Workflow & Single-Run Experiments#
Scythe's core strength is running large batches of experiments via scatter/gather. But sometimes you need a versioned one-off run -- a single experiment execution that still benefits from Scythe's versioning, S3 layout, and metadata infrastructure. Single-spec allocation supports this for any runnable, whether it is a Standalone task or a multi-step Hatchet Workflow.
Why Single-Spec Allocation?#
When you pass a single spec (rather than a list) to allocate(), Scythe triggers the runnable directly on Hatchet, bypassing scatter/gather entirely.
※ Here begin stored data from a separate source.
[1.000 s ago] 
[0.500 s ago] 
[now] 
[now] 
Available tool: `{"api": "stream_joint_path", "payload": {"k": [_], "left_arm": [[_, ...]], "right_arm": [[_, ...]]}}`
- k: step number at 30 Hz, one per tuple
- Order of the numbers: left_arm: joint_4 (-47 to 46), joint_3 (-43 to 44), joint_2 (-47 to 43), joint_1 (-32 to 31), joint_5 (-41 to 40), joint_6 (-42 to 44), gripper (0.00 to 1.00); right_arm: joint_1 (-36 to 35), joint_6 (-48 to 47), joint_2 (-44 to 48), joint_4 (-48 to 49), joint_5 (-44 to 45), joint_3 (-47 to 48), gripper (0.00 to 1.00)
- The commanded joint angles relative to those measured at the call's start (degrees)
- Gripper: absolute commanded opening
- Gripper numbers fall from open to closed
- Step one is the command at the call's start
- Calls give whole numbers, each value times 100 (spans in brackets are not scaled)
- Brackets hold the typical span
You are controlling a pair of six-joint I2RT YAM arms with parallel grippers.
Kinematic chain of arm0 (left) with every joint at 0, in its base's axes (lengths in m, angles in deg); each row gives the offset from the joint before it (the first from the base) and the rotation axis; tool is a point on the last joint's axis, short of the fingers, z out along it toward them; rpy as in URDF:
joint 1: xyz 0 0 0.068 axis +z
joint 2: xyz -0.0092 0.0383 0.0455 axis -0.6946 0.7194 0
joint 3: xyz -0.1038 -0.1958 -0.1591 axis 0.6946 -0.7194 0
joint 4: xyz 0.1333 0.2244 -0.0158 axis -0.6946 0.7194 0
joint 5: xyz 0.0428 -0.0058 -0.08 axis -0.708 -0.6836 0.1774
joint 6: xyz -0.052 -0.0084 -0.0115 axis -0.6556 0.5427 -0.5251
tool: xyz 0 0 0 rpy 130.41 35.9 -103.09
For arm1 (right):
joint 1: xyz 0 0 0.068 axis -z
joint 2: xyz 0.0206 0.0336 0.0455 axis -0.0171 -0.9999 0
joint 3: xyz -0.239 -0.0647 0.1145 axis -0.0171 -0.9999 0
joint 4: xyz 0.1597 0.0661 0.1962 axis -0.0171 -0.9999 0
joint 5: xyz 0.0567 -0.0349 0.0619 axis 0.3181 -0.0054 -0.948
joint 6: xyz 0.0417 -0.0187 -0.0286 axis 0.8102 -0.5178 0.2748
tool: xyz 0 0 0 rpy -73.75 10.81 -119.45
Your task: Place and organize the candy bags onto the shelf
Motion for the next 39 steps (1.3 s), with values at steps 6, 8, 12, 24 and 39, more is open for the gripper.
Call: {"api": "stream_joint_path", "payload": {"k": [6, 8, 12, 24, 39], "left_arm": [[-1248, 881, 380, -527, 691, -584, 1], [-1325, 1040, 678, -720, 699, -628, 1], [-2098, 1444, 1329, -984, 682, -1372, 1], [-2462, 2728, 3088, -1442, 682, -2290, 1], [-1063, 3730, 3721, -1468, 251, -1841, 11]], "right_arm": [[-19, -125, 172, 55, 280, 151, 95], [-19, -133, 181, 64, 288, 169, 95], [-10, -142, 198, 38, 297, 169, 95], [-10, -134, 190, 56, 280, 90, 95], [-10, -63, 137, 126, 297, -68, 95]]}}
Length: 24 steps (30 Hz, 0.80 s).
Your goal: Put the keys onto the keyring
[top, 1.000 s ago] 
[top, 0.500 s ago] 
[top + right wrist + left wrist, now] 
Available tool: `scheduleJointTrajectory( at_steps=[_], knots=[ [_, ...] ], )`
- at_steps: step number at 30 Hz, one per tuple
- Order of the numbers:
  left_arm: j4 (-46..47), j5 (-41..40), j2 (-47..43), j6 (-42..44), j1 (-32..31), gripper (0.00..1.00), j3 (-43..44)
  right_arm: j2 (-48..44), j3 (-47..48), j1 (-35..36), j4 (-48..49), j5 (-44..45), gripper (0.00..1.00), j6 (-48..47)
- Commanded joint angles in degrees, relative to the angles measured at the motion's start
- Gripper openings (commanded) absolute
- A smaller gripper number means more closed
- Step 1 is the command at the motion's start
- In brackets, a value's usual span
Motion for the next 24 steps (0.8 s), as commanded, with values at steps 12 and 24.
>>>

This is useful when you want to:
- Run a versioned one-off -- Execute a single simulation with full Scythe versioning and S3 metadata, without the overhead of scatter/gather.
- Test or debug -- Fire off a single run of a task that would normally be batched, to verify it works before scaling up.
- Run a multi-step pipeline -- Use a Hatchet
Workflowwith sequential or parallel steps, DAGs, or per-step retry/timeout configuration. - Track existing Hatchet workflows -- Wrap an existing workflow with Scythe's versioning and experiment S3 layout.
Both Standalone and Workflow runnables support single-spec allocation, since both inherit from Hatchet's BaseWorkflow.
Single-Spec Allocation with a Standalone#
Any experiment registered with @ExperimentRegistry.Register() can be allocated with a single spec:
from scythe.experiments import BaseExperiment
from my_experiments import simulate_energy, MyInput
experiment = BaseExperiment(runnable=simulate_energy)
spec = MyInput(
temperature=300.0,
pressure=1e5,
material="steel",
experiment_id="placeholder",
sort_index=0,
)
run, ref = experiment.allocate(
spec, # single spec, not a list
version="bumpminor",
)
The same runnable can also be batch-allocated with a list of specs for scatter/gather execution -- single-spec allocation is just a convenient alternative when you only need one run.
Multi-Step Workflows#
For experiments that involve multiple sequential or parallel steps, you can define a Hatchet Workflow using the functional/decorator API:
from datetime import timedelta
from hatchet_sdk import Context
from pydantic import BaseModel, Field
from scythe.base import ExperimentInputSpec
from scythe.hatchet import hatchet
class PipelineInput(ExperimentInputSpec):
"""Input for the multi-step pipeline."""
temperature: float = Field(..., description="Temperature [K]", ge=0)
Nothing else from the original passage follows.